_TASK TO CARRY OUT:_ When a line in the entries below contains "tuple", tally it; give the tally with nothing added.
---- STORED DATA
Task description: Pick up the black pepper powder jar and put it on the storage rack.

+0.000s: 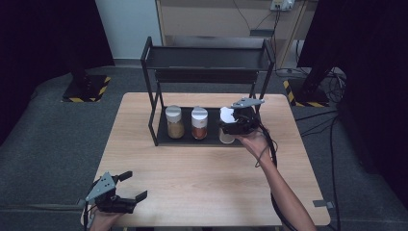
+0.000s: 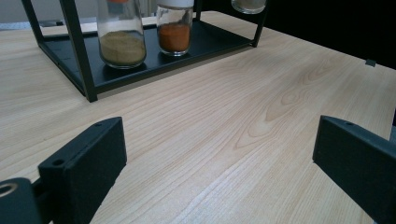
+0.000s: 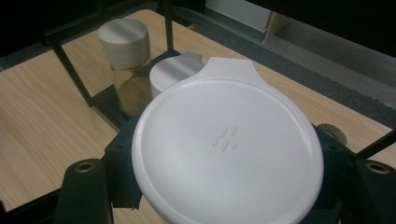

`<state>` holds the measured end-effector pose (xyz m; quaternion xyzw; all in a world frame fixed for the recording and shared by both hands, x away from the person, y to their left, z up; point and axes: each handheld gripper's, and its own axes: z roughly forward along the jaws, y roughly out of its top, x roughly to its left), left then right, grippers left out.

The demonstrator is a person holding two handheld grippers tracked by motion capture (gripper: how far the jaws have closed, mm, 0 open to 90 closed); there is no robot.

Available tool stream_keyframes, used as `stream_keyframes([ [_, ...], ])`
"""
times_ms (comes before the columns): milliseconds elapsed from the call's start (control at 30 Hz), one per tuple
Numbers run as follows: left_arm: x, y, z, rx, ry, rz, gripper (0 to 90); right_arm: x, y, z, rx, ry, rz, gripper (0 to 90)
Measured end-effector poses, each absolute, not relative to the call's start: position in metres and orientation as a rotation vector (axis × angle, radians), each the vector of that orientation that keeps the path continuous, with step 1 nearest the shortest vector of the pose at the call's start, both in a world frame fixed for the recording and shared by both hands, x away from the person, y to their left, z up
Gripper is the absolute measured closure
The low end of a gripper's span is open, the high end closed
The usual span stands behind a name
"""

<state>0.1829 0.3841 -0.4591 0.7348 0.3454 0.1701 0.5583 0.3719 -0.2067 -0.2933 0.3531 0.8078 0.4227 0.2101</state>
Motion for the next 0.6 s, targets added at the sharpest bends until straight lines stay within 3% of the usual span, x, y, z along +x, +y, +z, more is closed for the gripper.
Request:
stream_keyframes([
  [600, 0.183, 0.384, -0.459, 1.733, 0.810, 0.400, 1.8, 0.406, -0.200, -0.302, 1.080, 2.188, 1.139, 31.0],
])
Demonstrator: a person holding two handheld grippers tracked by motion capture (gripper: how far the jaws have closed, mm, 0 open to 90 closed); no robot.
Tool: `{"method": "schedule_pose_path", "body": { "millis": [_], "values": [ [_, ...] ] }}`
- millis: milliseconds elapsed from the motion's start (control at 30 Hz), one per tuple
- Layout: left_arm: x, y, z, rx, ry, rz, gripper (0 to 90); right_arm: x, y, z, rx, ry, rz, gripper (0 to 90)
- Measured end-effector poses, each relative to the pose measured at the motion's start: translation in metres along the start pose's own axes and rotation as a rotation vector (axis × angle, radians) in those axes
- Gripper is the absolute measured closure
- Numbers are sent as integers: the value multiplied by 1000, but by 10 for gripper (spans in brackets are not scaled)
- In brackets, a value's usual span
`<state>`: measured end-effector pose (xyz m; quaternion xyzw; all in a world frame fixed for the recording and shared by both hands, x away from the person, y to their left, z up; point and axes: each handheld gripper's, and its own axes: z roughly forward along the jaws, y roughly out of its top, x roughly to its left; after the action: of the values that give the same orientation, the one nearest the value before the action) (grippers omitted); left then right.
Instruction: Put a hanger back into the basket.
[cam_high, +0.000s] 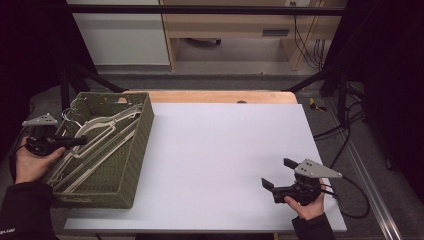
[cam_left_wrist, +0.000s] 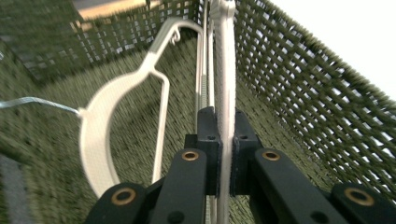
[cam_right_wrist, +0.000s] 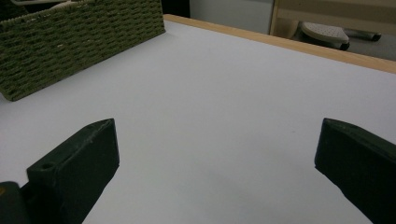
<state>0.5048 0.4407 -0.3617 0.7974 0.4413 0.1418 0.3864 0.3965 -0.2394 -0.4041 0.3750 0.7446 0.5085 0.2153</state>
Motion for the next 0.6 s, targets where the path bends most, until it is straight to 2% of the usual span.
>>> {"method": "schedule_pose_path", "body": {
  "millis": [100, 133, 167, 267, 333, 367, 400, 433, 467, 500, 533, 600],
  "values": [
    [1, -2, 6, 26, -15, -20, 847, 0, 0, 0, 2, -1, 1, 4],
    [2, -4, 12, 64, -23, -45, 843, 0, 0, 0, 1, 0, 3, 4],
    [4, -5, 14, 74, -17, -61, 838, 0, 0, 0, 1, 1, 1, 4],
    [9, -8, 13, 53, 14, -112, 835, 0, 0, -1, -1, 1, 4, 4],
    [9, -7, 13, 58, 54, -118, 833, 0, 0, -1, -1, 1, 5, 4],
    [9, -7, 13, 58, 54, -118, 831, 0, 0, -1, -1, 1, 5, 4],
    [10, -7, 14, 68, 104, -133, 826, 0, 0, 0, -1, 0, 2, 4],
    [11, -7, 13, 88, 138, -130, 816, 0, 0, 0, 0, 1, 2, 4],
    [12, -8, 13, 100, 164, -141, 787, 0, 0, 0, 1, 1, 2, 4],
    [12, -8, 13, 100, 164, -141, 741, 1, 0, 0, 2, 2, 5, 5],
    [14, -11, 12, 129, 225, -168, 709, 1, 0, 0, 1, 3, 5, 4],
    [17, -15, 11, 132, 245, -198, 670, 1, 0, 1, 3, 3, 4, 4]
  ]
}}
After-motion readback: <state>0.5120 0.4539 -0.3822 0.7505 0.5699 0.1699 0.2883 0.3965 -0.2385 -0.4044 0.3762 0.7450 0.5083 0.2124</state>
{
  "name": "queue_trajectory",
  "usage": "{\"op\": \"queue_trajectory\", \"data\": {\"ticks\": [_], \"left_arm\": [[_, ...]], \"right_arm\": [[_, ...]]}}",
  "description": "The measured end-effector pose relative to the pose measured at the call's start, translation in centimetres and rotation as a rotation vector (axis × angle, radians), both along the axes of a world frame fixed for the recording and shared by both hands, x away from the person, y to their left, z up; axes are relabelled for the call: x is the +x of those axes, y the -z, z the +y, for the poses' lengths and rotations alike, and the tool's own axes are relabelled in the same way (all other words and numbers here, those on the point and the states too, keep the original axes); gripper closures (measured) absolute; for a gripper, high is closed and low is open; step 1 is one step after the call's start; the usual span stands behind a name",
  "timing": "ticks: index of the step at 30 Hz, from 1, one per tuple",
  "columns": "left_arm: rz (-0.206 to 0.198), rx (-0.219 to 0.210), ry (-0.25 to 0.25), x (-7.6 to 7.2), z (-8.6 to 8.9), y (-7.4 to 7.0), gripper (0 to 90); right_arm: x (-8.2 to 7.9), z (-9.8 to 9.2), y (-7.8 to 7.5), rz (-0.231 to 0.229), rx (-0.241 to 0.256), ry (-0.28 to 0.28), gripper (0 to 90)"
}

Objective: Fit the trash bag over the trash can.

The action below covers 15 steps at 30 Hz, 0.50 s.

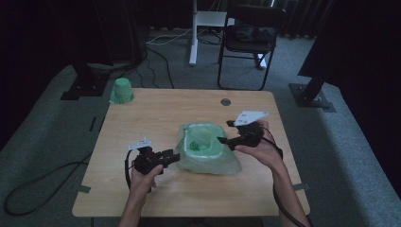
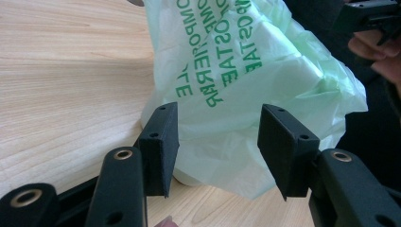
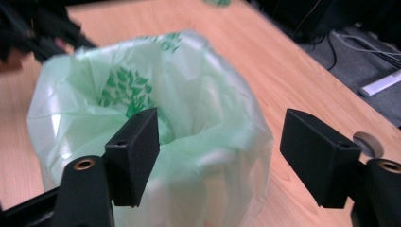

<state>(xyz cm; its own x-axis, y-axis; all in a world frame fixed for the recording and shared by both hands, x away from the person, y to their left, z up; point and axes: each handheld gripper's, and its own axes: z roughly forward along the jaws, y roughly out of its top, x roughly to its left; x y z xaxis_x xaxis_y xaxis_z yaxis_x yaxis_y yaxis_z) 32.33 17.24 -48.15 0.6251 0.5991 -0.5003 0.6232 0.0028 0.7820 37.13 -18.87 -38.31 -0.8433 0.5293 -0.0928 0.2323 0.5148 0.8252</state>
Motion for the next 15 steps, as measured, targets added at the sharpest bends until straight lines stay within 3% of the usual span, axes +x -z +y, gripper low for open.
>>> {"op": "queue_trajectory", "data": {"ticks": [6, 11, 15], "left_arm": [[-0.002, 0.015, -0.028, -0.1, 0.8, -0.1, 48.8], [-0.004, 0.016, -0.056, -0.2, 1.8, -0.1, 48.6], [-0.002, 0.015, -0.073, -0.2, 2.3, -0.1, 48.5]], "right_arm": [[-0.9, -3.2, 2.6, 0.001, 0.230, 0.134, 29.9], [-2.0, -4.7, 5.0, 0.005, 0.347, 0.226, 29.9], [-2.4, -5.3, 6.4, 0.019, 0.383, 0.290, 29.8]]}}
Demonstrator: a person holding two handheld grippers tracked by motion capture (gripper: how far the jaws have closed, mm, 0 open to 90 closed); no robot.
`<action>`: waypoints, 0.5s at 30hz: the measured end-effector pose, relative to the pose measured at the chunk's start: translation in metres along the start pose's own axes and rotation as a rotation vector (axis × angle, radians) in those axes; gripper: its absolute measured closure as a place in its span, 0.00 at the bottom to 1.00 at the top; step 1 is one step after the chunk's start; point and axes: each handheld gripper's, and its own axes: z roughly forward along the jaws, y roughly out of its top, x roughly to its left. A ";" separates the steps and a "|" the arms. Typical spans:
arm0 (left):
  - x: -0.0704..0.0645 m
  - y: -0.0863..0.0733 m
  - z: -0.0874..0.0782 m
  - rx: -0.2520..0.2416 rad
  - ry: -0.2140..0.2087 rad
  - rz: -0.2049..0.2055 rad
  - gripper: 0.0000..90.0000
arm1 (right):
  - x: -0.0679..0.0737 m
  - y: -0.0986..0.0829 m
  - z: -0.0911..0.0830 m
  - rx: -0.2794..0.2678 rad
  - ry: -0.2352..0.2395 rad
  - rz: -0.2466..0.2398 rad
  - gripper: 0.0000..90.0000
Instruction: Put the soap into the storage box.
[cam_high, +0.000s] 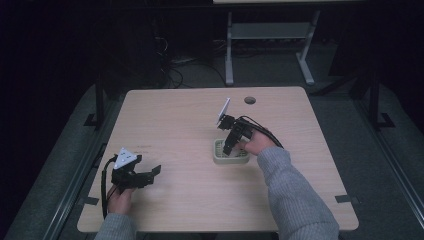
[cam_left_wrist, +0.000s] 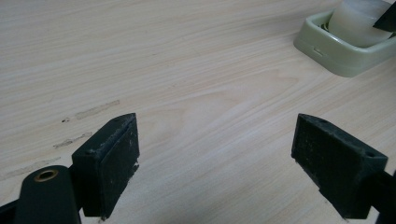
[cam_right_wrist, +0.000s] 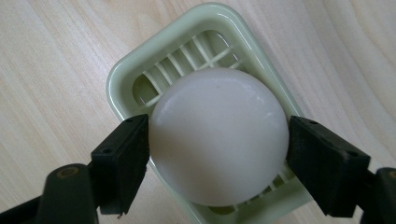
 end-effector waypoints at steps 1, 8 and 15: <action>0.000 0.000 0.000 0.000 -0.001 0.001 0.16 | 0.000 -0.002 -0.003 -0.006 0.000 0.003 0.24; -0.001 0.000 0.000 0.005 -0.001 0.004 0.16 | -0.002 -0.008 -0.011 -0.029 0.003 0.013 0.24; -0.001 0.001 -0.001 0.004 0.002 0.002 0.17 | -0.003 -0.013 -0.017 -0.035 0.005 0.027 0.24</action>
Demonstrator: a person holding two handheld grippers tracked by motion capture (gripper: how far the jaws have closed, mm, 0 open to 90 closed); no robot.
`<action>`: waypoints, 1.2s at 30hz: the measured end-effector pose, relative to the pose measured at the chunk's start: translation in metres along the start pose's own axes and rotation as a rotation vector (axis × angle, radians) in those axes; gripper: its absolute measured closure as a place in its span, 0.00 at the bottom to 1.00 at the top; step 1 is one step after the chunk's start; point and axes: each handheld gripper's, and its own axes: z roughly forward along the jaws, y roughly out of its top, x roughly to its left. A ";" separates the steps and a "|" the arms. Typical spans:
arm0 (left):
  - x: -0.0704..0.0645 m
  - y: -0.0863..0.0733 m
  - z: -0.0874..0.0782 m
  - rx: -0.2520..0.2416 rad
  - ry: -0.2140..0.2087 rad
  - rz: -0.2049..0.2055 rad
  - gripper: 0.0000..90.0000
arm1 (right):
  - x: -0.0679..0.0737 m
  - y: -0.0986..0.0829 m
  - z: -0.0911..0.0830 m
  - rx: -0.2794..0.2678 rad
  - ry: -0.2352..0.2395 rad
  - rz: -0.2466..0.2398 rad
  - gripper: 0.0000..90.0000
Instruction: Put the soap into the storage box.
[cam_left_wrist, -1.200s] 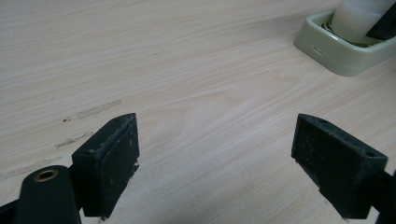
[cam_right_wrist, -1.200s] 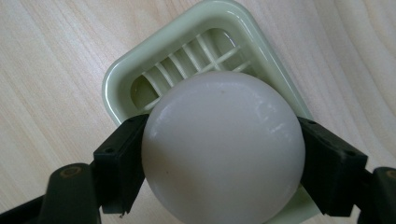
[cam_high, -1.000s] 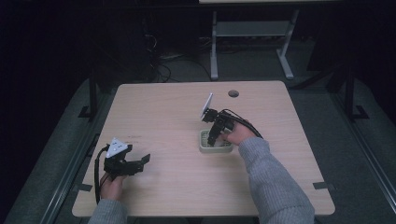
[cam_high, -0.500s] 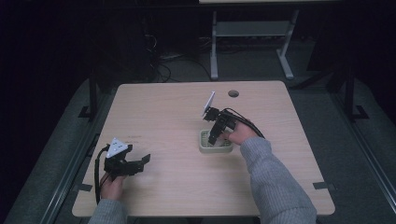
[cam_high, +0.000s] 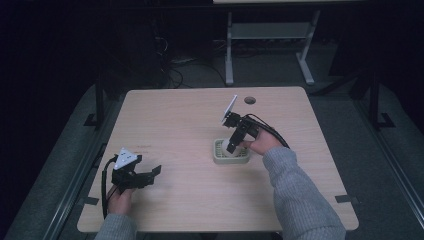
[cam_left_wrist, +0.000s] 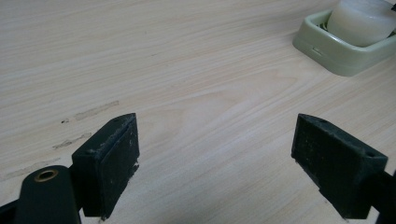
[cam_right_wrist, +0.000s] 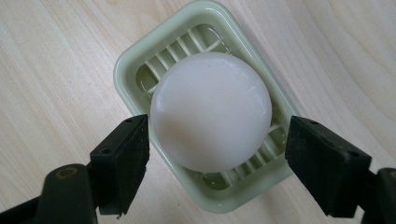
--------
_RESPONSE TO THIS TASK:_ 3